Doch dann kommt der Bruch: Eine Absage zum Trainee-Programm und der vernichtende Satz eines Vorstands – sie solle zurück an den Schalter, dort könne sie es am besten. Natascha spricht offen darüber, wie sehr sie das traf, und wie sie sich Stück für Stück zurückkämpfte.

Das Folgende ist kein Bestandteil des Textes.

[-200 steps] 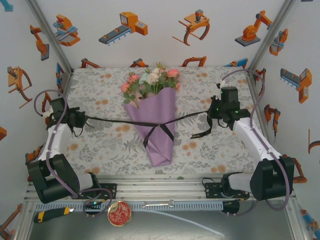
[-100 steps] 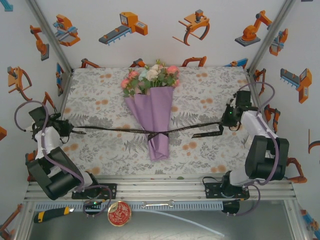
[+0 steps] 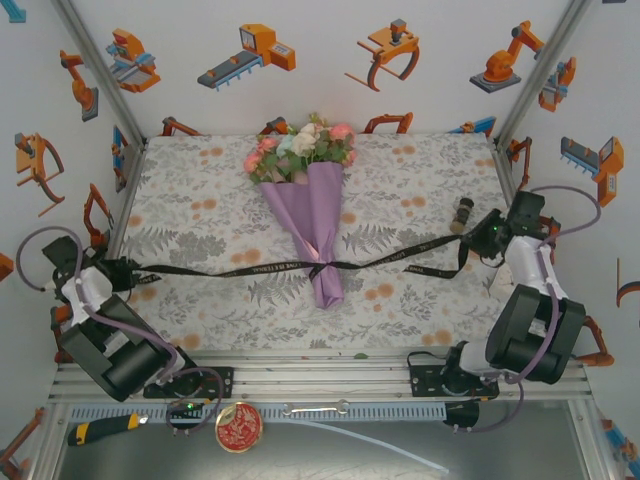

Es geht um Frauen in Führungspositionen, um Vorurteile, denen sie als junge Frau begegnete, und um den Direktvertrieb, der ihr neue Türen öffnete. Sie erzählt von Mentoren, von einem starken Team, von Platz 3 in Deutschland – und von der Erkenntnis, dass es ihr nicht um die eigene Bühne geht, sondern darum, ihre Leute dorthin zu begleiten. Eine Folge über Resilienz, Vorbilder und die Überzeugung: Wenn sich eine Tür schließt, öffnet sich eine andere.